[MDEV-31293] Threads stuck on semaphore wait causing MariaDB to crash Created: 2023-05-16  Updated: 2023-09-18  Resolved: 2023-09-18

Status: Closed
Project: MariaDB Server
Component/s: OTHER, Storage Engine - InnoDB
Affects Version/s: 10.5.17, 10.5.18, 10.5.19
Fix Version/s: N/A

Type: Bug Priority: Critical
Reporter: Joris de Leeuw Assignee: Unassigned
Resolution: Incomplete Votes: 0
Labels: crash, deadlock, semaphore
Environment:

OS: CloudLinux 8 like RHEL - Kernel: 4.18.0-348.20.1.lve.1.el8.x86_64


Attachments: Text File SHOW ENGINE INNODB STATUS.txt     Text File mariadb.log     Text File mariadbd_full_bt_all_threads.txt    
Issue Links:
Relates
relates to MDEV-29843 Server hang in thd_decrement_pending_... Closed
relates to MDEV-30390 MariaDB 10.5 gets stuck on "Too many ... Closed

 Description   

We run rather large production servers with over hundreds of databases with varying sizes between a few MB and many GB.

For over a year we have issues where suddenly all threads of MariaDB get stuck on semaphore wait.

The only way to resolve this is by killing MariaDB or waiting for intentional semaphore wait crash.

With all crashes the threads get stuck on the same lock:

2023-05-12  8:30:03 0 [Note] InnoDB: A semaphore wait:
 
--Thread 140122331952896 has waited at ha_innodb.cc line 14402 for 237.00 seconds the semaphore:
 
Mutex at 0x5563d14c8bc0, Mutex DICT_SYS created /builddir/build/BUILD/mariadb-10.5.19/storage/innobase/dict/dict0dict.cc:1038, lock var 2

Previously we presumed together with the help of Sergei Golubchik ( MDEV-30390 ) that this might be related to jemalloc memory allocator.

After switching to tcmalloc this behaviour became less visible. However it is still happening. Fortunately less often but the same behaviour is still there.

It is not reproducible but it happens mostly on most busy production servers running over hundreds or even thousand of databases.

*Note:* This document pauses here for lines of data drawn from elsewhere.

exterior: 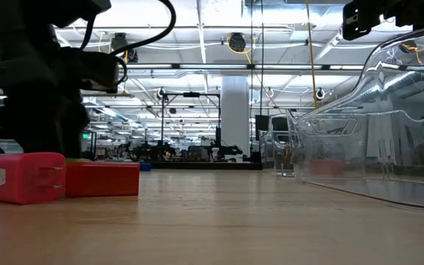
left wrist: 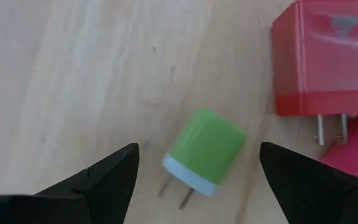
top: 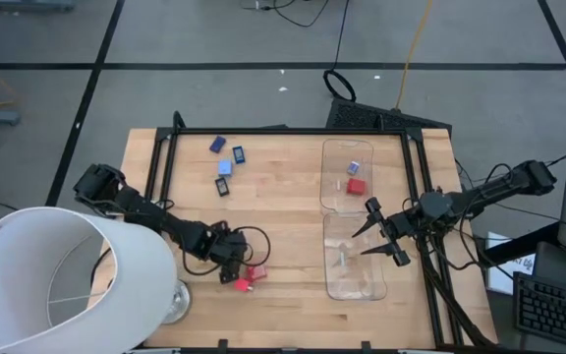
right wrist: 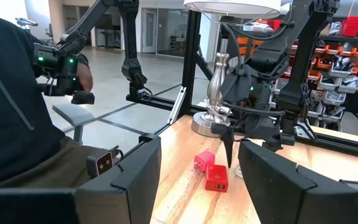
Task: Pick & Place Office items
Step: Put the green charger adapter into the top transparent bin
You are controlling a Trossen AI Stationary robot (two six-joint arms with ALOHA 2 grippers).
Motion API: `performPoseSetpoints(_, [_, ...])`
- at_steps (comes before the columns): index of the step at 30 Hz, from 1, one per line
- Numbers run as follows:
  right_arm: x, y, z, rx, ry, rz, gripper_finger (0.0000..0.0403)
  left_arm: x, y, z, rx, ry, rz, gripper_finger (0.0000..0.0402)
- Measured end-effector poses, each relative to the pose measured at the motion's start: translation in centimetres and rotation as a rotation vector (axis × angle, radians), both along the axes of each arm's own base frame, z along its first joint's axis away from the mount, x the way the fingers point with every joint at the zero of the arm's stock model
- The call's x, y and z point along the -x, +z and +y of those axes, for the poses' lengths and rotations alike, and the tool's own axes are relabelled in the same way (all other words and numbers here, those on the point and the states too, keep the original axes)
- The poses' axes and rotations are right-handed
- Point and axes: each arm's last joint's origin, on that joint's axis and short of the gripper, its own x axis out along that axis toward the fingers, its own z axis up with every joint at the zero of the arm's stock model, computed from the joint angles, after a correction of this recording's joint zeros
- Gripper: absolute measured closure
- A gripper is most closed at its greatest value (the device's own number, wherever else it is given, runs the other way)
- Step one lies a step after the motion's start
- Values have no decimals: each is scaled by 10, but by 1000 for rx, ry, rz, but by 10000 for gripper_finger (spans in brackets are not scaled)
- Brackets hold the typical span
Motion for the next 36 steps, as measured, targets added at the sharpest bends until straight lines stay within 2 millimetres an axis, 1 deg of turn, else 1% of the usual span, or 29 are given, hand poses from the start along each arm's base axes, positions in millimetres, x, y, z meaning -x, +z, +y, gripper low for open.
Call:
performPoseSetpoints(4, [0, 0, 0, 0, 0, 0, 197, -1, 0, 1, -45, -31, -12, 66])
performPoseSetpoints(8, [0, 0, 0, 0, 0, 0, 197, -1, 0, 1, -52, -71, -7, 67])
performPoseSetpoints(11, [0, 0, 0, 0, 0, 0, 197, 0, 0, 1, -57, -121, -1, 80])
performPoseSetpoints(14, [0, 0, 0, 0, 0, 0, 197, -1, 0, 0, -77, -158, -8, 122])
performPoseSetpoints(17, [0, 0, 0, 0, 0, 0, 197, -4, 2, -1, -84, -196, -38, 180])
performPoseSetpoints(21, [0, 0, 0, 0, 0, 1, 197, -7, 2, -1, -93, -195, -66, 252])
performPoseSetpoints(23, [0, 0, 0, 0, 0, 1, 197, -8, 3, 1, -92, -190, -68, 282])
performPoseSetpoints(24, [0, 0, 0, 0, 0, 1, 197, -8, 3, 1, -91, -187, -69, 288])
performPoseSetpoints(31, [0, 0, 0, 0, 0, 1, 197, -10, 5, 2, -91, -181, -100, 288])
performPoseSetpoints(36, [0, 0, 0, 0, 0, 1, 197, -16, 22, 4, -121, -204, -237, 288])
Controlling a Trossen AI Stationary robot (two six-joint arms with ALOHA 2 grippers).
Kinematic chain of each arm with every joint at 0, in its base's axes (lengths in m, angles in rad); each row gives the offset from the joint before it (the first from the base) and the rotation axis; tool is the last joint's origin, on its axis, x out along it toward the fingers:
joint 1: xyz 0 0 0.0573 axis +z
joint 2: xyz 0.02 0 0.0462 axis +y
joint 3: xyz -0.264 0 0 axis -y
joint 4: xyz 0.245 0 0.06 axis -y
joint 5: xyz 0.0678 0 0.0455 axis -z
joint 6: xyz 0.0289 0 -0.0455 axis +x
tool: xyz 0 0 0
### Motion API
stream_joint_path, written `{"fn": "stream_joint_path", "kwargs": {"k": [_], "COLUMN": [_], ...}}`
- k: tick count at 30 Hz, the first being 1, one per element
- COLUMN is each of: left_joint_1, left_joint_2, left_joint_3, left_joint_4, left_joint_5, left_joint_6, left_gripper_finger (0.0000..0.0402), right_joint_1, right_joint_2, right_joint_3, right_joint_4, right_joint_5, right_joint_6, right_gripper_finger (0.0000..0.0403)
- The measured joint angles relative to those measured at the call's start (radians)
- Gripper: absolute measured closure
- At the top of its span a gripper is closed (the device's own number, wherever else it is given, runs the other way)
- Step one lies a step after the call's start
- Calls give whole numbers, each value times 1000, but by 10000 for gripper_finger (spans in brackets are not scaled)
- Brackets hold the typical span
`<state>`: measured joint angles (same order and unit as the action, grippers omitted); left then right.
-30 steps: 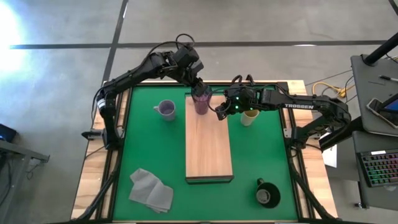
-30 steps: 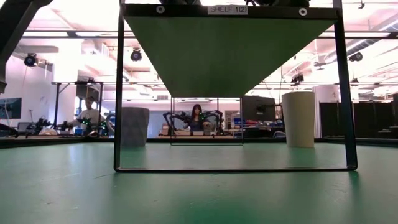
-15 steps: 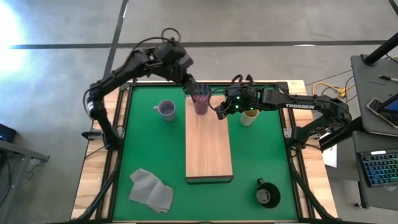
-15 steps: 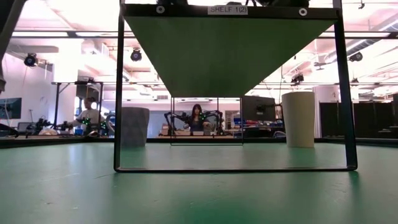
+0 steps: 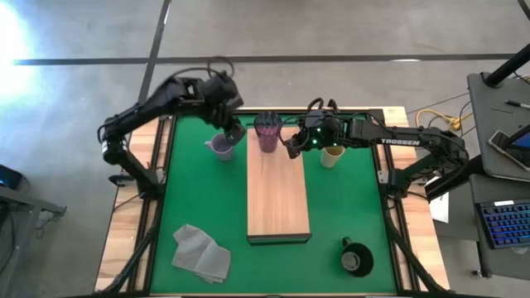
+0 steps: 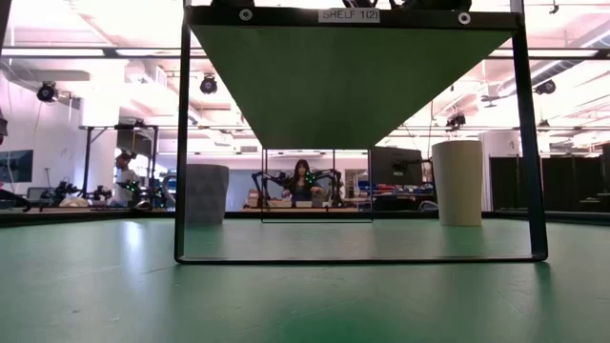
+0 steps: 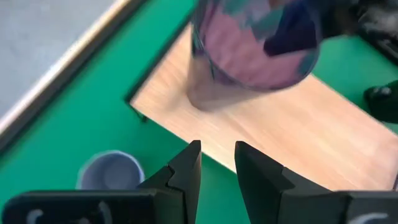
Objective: Stack small to large cups/mugs on shelf
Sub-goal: Put the violet cup on the shelf
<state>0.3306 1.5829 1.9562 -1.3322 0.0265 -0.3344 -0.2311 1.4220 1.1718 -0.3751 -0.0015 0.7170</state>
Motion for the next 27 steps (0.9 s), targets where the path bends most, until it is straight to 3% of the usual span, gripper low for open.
{"fn": "stream_joint_path", "kwargs": {"k": [9, 17, 27], "left_joint_1": [-33, -29, -22], "left_joint_2": [0, 0, 26], "left_joint_3": [-210, -262, -266], "left_joint_4": [235, 377, 381], "left_joint_5": [27, 47, 51], "left_joint_6": [-49, -52, -52], "left_gripper_finger": [317, 317, 317], "right_joint_1": [0, 0, 0], "right_joint_2": [0, -1, -1], "right_joint_3": [0, 0, 0], "right_joint_4": [0, -1, -2], "right_joint_5": [2, 2, 3], "right_joint_6": [7, 7, -3], "right_gripper_finger": [394, 394, 394]}}
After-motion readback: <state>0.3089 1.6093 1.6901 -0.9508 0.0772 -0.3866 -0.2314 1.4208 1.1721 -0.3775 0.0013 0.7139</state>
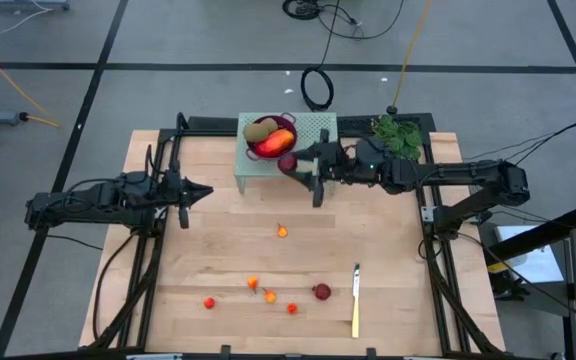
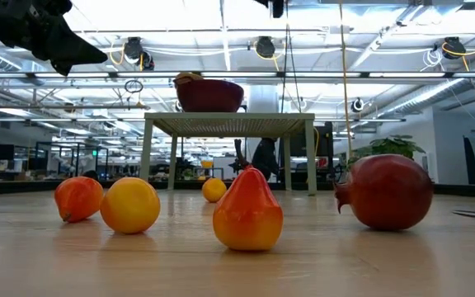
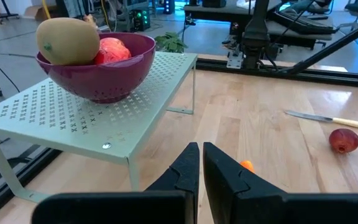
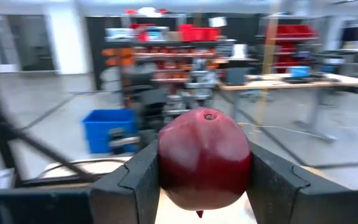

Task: Pick & Place Fruit
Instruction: Put the red pomegranate in the red strainer bowl on the shelf

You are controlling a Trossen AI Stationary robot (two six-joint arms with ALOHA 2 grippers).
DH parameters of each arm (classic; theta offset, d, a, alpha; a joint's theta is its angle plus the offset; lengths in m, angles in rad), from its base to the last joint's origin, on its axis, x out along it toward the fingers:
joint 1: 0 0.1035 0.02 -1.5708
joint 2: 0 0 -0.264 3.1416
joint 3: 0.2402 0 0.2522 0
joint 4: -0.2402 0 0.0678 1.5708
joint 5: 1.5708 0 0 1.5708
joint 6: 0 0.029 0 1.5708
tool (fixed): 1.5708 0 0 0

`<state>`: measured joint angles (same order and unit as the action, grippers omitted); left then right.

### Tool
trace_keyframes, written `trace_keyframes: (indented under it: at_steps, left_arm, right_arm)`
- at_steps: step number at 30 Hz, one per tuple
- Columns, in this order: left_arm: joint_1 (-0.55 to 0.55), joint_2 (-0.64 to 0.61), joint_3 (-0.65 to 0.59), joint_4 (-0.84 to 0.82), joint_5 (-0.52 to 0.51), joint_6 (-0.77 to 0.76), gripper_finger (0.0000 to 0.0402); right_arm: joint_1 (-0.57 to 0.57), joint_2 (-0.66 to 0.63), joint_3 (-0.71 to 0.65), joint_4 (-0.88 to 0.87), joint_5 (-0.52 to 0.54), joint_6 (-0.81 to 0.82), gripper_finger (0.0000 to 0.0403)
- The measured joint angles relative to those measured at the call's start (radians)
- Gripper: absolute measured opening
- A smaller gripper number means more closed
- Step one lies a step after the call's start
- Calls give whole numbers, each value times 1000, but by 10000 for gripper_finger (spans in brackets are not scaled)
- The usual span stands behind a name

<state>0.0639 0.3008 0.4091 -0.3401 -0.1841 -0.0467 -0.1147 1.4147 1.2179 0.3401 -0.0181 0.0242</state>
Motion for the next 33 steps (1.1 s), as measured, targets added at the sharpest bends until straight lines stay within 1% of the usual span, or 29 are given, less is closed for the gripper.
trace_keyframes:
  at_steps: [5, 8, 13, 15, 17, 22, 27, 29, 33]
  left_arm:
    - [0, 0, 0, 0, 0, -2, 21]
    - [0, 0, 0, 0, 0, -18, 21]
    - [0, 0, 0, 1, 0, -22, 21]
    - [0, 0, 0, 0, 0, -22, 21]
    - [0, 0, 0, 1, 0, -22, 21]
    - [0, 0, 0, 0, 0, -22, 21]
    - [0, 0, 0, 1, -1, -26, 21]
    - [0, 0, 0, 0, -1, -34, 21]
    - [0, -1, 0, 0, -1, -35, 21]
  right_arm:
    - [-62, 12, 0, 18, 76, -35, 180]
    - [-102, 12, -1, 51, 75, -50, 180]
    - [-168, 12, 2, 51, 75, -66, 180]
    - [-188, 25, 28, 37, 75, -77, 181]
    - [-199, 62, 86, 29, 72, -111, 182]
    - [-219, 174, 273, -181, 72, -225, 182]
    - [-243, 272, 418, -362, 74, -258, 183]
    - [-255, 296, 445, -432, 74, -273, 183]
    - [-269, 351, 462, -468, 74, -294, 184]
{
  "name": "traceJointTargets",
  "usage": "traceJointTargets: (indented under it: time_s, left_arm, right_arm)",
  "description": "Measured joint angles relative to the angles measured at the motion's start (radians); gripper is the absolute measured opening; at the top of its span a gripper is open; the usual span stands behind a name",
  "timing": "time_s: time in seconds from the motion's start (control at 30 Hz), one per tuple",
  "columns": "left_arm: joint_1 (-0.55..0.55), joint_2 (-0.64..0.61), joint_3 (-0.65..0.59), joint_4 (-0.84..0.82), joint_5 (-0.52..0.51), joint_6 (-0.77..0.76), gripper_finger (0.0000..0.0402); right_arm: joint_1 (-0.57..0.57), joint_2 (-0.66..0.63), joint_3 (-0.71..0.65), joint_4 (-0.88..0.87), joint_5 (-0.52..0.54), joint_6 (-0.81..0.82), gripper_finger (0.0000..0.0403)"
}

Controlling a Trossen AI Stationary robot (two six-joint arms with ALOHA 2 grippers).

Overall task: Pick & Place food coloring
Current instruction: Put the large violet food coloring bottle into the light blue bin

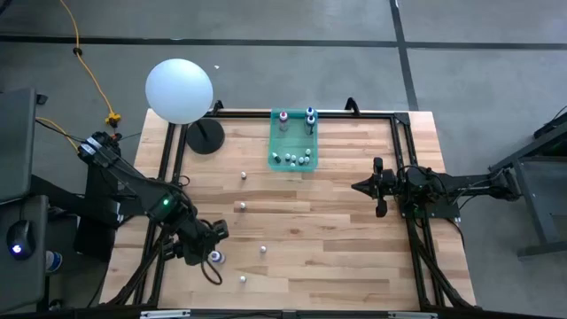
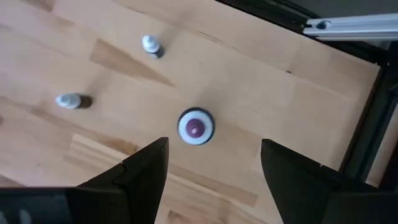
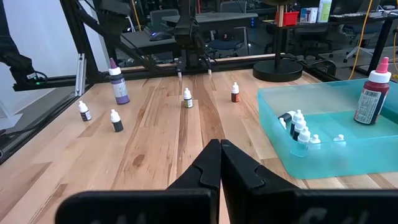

Also the change seems higher if a server has bigger InnoDB databases ( 1 GB or bigger ) and the chance seems higher when there is more memory pressure on a system (e.g. still 20 GB RAM free of 128 GB in total)

We use ZFS which requires a lot of 128K memory segments. This can cause memory pressure and might influence MariaDB in its behaviour.

We ensure however that servers have enough CPU and RAM available and try to prevent performance degradation/swapping. So when this behaviour happens the load isn't higher than normal and well below what the system and MariaDB should be able to handle.

Attached are a redacted Backtraces For All Threads From a Core File, MariaDB logging during a crash.
SHOW ENGINE INNODB STATUS.txt was made after the crash.



 Comments   
Comment by Daniel Black [ 2023-05-16 ]

Thanks for the detailed backtrace. Most threads are spinning in base::internal::SpinLockDelay from tcmalloc, and it appears at a quick look, the others are waiting on locks held by the other threads stuck in base::internal::SpinLockDelay while attempting to free memory.

I'd suggest starting looking at the tcmalloc version and seeing if a) the current version has bugs, b) if any tuning is required to handle as many threads as MariaDB is using in your environment.

Comment by Daniel Black [ 2023-08-14 ]

Could it be like tcmalloc issue 111 where vm.max_map_count being too low? Check wc -l /proc/$(pidof mariadbd)/maps and see how it compares to the sysctl vm.max_map_count? Is thp configured?

Comment by Marko Mäkelä [ 2023-08-14 ]

In mariadbd_full_bt_all_threads.txt I see that at least Thread 22, 117, 125, 209 and 251 are waiting for dict_sys.mutex. Most of them are waiting in ha_innobase::info_low().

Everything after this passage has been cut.